Adding mathematically correct comparison of numbers (reals)

As discussed at length in a previous thread (Arithmetic functions rational/1 and rationalize/1), the arithmetic comparisons in most Prologs tested are mathematically incorrect, largely due, I suspect, to the ISO standard which says mixed numeric type comparisons are to be done by converting non-float values to floats before comparing with a float. Rounding errors can result in numbers appearing to be equal which are not, leading to logical inconsistencies (depending on your interpretation of floating point numbers), e.g.,

?- 1.1 =:= 11r10.
true.

?- 1.1*1.1 =:= 11r10*11r10.
false.

?- 2^1024 < inf.
false.

It was deemed unacceptable to change the current arithmetic comparison semantics since that could jeopardize compatibility with other Prologs and possibly(?) adversely affect the semantics of currently working code. However, it was suggested that adding arithmetic functions to support mathematically correct comparisons as an alternative would be acceptable. So a proposal:

Add a compare(N1,N2) arithmetic function where N1 and N2 are numbers, or expressions which evaluate to numbers, and are interpreted as point values on the (ordered) real number line. This function returns -1 if N1 is less than N2, 0 if N1 equals N2 and 1 if N1 is greater than N2; all comparisons being mathematically correct, i.e., not subject to rounding errors. Simple examples:

% 2 < pi
?- N1 = 2,  -1 =:= compare(N1,pi).
N1 = 2.

% 1.1 =\= 11r10
?- N1 = 1.1, N2 = 11r10, 0 =\= compare(N1,N2).
N1 = 1.1,
N2 = 11r10.

If either N1 or N2 is nan, compare/2 either evaluates to nan or and error is generated depending on the value of the float_undefined global environment flag.

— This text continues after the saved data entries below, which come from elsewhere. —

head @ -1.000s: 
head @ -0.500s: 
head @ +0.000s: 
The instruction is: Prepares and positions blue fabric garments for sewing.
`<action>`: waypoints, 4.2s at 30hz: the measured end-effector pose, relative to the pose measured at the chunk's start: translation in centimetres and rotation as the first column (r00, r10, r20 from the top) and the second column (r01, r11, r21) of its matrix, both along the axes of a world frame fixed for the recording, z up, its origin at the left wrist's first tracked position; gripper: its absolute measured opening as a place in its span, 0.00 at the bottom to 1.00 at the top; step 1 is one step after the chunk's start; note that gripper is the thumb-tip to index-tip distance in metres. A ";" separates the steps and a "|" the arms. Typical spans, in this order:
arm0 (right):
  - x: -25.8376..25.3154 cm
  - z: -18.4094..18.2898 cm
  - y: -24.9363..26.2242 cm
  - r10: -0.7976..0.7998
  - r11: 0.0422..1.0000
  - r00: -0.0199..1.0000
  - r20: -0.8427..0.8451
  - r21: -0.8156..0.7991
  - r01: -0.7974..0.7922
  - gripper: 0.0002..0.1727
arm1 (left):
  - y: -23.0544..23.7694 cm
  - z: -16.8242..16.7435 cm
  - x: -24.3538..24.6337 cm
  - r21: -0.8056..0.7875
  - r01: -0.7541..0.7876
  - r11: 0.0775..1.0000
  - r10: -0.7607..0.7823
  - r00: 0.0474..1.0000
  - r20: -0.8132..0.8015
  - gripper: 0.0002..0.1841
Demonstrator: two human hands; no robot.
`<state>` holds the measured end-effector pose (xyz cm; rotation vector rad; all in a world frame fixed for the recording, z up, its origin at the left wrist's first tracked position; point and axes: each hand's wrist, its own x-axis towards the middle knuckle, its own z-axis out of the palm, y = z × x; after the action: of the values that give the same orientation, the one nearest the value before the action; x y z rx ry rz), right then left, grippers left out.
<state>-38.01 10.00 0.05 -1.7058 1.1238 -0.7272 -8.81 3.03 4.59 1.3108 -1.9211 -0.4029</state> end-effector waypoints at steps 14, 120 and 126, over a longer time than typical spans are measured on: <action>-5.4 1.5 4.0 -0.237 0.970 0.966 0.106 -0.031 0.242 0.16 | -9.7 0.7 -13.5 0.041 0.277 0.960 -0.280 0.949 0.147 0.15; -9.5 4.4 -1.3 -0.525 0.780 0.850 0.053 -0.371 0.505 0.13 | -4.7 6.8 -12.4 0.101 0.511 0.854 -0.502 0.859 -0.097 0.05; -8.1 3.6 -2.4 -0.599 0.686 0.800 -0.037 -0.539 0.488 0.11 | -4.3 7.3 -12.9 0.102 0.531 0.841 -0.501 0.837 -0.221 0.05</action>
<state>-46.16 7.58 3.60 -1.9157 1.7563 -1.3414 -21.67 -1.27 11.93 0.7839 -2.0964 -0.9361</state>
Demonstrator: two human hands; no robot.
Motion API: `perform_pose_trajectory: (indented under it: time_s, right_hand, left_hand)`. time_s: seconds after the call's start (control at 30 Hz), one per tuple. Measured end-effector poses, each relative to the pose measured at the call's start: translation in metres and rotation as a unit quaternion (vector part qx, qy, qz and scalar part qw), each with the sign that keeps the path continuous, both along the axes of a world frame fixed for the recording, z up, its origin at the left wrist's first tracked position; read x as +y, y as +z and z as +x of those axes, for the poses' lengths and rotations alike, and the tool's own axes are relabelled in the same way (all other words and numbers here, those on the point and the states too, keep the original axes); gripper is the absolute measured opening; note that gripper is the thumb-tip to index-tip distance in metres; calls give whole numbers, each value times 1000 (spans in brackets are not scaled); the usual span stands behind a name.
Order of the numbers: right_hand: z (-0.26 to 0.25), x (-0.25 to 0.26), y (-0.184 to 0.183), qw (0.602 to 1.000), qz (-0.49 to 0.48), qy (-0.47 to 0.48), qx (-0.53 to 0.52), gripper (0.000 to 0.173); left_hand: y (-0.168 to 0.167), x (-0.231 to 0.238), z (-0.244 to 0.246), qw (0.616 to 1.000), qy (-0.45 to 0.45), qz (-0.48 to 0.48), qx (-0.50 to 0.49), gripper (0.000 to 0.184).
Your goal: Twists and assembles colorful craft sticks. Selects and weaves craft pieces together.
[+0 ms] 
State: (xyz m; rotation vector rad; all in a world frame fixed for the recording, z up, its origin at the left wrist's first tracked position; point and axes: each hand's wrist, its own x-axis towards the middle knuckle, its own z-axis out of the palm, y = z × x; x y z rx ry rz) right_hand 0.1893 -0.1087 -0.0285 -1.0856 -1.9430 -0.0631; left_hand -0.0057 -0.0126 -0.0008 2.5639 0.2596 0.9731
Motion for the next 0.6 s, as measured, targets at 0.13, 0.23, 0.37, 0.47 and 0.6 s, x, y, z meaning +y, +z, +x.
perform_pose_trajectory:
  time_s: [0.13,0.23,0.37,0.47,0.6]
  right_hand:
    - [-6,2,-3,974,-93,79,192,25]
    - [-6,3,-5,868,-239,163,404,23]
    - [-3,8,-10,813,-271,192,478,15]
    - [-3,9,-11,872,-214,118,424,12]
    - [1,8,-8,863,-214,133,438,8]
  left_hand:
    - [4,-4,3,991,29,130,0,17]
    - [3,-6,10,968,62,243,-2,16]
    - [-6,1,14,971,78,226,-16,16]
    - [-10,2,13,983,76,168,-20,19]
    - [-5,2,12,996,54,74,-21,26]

An additional use of this function is the reification of comparison operations, i.e., the conversion of the boolean result of a comparison to a number.

In addition, functions maxreal/2 and minreal/2, similar to max/2 and min/2, using mathematically correct compare would be supported. These two functions would also differ from the current max/2 and min/2 in that they would favour any rational (precise) value in the case of equality, so as to avoid unnecessary “pollution” of precise arithmetic with floats.

Note that any mixed mode arithmetic is unaffected by these functions, i.e. rounding errors will occur when floats are involved. But they do provide equivalent functionality to that found in other languages, e.g., CommonLisp and Python, without affecting existing Prolog compatibility, and without introducing any new global arithmetic flags (which are already complicated enough).

Sounds good. I do have some problems with the names. maxreal refers to real numbers, while the thing is about rational numbers, considering floats to be concrete rational numbers. I’d also like a consistent naming between compare and the min/max functions with this behavior. My preference would be rcompare, rmin and rmax, referring to the r in rdiv and 1r3. That also gets them nicely together in the alphabetical list of functions :slight_smile:

1 Like

I guess I have a problem thinking about this as a specifically as a rational number issue - that’s more of an implementation perspective, and IMO the same trap as the ISO standard fell into, i.e., converting integers to floats without specifying the range of either.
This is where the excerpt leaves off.